- **Activity**
For this exercise, return all the data exactly as it stands.

#### Dataset content ####

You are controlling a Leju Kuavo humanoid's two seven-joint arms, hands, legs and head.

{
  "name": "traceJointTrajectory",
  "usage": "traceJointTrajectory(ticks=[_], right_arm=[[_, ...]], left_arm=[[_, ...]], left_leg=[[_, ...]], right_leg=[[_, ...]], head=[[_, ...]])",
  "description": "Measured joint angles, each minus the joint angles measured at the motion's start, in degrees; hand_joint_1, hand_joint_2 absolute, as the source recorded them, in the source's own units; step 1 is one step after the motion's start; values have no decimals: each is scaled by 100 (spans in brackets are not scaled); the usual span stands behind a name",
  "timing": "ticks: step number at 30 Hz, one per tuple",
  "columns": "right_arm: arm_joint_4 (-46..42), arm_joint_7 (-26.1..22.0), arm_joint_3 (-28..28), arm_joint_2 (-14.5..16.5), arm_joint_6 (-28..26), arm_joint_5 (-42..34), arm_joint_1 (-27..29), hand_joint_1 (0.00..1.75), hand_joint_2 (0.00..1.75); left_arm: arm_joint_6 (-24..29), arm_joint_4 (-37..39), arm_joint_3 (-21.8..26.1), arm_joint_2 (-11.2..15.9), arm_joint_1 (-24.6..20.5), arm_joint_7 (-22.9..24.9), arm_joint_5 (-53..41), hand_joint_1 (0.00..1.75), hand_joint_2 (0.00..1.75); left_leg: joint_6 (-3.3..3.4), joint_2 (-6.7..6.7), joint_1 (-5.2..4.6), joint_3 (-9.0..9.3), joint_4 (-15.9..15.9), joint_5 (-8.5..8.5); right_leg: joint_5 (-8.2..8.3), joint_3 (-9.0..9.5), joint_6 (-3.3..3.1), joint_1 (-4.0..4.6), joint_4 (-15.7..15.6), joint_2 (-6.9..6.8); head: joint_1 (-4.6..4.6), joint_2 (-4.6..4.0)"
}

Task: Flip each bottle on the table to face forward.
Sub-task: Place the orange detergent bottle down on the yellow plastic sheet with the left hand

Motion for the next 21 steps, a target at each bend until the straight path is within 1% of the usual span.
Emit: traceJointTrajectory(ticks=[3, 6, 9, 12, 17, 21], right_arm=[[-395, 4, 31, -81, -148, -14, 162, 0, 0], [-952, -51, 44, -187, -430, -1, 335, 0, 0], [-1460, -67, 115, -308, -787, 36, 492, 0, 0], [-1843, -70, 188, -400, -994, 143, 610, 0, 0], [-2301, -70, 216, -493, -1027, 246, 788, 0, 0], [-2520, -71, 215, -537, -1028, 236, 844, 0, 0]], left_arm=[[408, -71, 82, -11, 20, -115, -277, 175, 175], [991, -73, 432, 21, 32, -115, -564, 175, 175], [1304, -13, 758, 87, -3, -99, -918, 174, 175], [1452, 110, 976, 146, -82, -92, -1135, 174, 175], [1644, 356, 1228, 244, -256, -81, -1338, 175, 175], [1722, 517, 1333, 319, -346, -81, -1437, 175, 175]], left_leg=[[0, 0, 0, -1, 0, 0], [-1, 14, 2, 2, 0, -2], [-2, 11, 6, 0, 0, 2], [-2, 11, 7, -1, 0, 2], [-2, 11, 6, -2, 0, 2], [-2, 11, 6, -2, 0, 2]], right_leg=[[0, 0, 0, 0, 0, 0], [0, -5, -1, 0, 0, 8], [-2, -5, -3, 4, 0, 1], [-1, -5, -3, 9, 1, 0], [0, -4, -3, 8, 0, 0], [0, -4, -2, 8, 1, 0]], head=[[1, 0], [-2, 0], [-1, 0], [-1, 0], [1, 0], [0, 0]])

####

- **Exercise answer**
You are controlling a Leju Kuavo humanoid's two seven-joint arms, hands, legs and head.

{
  "name": "traceJointTrajectory",
  "usage": "traceJointTrajectory(ticks=[_], right_arm=[[_, ...]], left_arm=[[_, ...]], left_leg=[[_, ...]], right_leg=[[_, ...]], head=[[_, ...]])",
  "description": "Measured joint angles, each minus the joint angles measured at the motion's start, in degrees; hand_joint_1, hand_joint_2 absolute, as the source recorded them, in the source's own units; step 1 is one step after the motion's start; values have no decimals: each is scaled by 100 (spans in brackets are not scaled); the usual span stands behind a name",
  "timing": "ticks: step number at 30 Hz, one per tuple",
  "columns": "right_arm: arm_joint_4 (-46..42), arm_joint_7 (-26.1..22.0), arm_joint_3 (-28..28), arm_joint_2 (-14.5..16.5), arm_joint_6 (-28..26), arm_joint_5 (-42..34), arm_joint_1 (-27..29), hand_joint_1 (0.00..1.75), hand_joint_2 (0.00..1.75); left_arm: arm_joint_6 (-24..29), arm_joint_4 (-37..39), arm_joint_3 (-21.8..26.1), arm_joint_2 (-11.2..15.9), arm_joint_1 (-24.6..20.5), arm_joint_7 (-22.9..24.9), arm_joint_5 (-53..41), hand_joint_1 (0.00..1.75), hand_joint_2 (0.00..1.75); left_leg: joint_6 (-3.3..3.4), joint_2 (-6.7..6.7), joint_1 (-5.2..4.6), joint_3 (-9.0..9.3), joint_4 (-15.9..15.9), joint_5 (-8.5..8.5); right_leg: joint_5 (-8.2..8.3), joint_3 (-9.0..9.5), joint_6 (-3.3..3.1), joint_1 (-4.0..4.6), joint_4 (-15.7..15.6), joint_2 (-6.9..6.8); head: joint_1 (-4.6..4.6), joint_2 (-4.6..4.0)"
}

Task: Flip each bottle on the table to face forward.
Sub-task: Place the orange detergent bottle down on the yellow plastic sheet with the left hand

Motion for the next 21 steps, a target at each bend until the straight path is within 1% of the usual span.
Emit: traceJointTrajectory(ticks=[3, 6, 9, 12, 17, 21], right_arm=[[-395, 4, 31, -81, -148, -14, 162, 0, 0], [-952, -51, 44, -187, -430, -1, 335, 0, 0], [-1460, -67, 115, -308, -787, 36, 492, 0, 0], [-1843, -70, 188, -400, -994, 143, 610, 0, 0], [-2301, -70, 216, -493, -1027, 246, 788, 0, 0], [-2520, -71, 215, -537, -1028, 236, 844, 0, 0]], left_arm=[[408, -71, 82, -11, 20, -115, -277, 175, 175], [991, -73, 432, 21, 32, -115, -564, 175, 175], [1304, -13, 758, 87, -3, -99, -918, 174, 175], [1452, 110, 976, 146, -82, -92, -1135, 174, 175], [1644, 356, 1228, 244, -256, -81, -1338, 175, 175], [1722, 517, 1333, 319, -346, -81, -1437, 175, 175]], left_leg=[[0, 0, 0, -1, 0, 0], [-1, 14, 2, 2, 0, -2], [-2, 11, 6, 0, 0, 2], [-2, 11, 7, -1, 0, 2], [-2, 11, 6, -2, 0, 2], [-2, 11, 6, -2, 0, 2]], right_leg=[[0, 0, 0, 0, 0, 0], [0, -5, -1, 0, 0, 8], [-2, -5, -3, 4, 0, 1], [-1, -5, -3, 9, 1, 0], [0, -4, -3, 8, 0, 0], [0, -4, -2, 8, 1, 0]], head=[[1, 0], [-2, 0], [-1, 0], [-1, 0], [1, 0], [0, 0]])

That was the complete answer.